§ What is expected
Reproduce the lines below exactly. Begin with the first, end with the line containing "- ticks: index", and leave out the pictures.
※
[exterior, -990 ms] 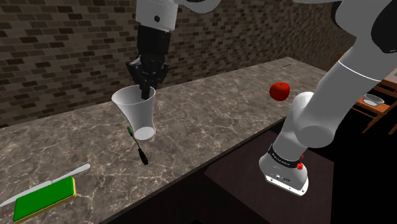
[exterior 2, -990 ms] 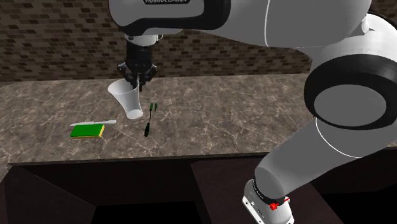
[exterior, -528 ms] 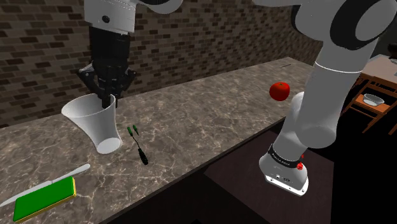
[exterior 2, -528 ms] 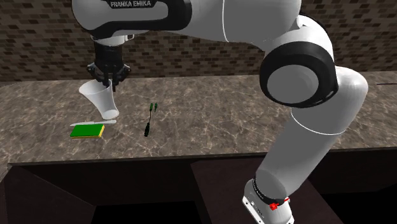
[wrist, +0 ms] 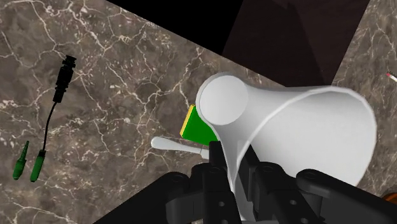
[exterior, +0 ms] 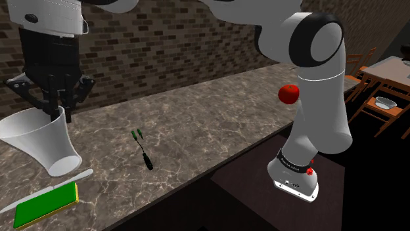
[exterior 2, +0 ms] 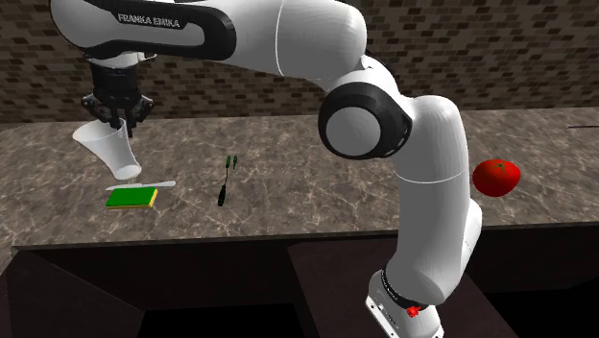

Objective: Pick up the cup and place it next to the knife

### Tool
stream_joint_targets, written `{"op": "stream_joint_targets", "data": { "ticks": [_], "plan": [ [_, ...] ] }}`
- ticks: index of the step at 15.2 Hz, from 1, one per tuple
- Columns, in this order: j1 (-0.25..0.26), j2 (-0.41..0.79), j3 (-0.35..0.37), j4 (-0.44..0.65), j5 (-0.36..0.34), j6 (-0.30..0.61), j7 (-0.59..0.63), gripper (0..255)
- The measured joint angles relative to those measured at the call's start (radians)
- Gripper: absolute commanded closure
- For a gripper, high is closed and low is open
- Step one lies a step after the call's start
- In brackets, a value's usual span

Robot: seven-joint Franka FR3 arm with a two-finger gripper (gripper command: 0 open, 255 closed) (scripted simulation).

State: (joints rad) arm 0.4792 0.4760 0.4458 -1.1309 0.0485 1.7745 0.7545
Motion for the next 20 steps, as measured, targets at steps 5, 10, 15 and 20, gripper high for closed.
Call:
{"op": "stream_joint_targets", "data": {
  "ticks": [5,10,15,20],
  "plan": [
    [0.010,0.027,-0.004,-0.018,-0.010,0.043,0.002,255],
    [-0.002,0.016,-0.004,-0.103,-0.003,0.116,-0.011,255],
    [-0.009,0.012,-0.004,-0.171,0.001,0.180,-0.022,255],
    [-0.017,0.008,-0.005,-0.246,0.007,0.248,-0.034,255]
  ]
}}
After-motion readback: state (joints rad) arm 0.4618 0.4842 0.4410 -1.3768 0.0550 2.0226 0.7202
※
§ Task solution
[exterior, -990 ms] 
[exterior 2, -990 ms] 
[exterior, -528 ms] 
[exterior 2, -528 ms] 
[wrist, +0 ms] 
[exterior, +0 ms] 
[exterior 2, +0 ms] 

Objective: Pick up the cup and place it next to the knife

### Tool
stream_joint_targets, written `{"op": "stream_joint_targets", "data": { "ticks": [_], "plan": [ [_, ...] ] }}`
- ticks: index of the step at 15.2 Hz, from 1, one per tuple

The exercise has been completed.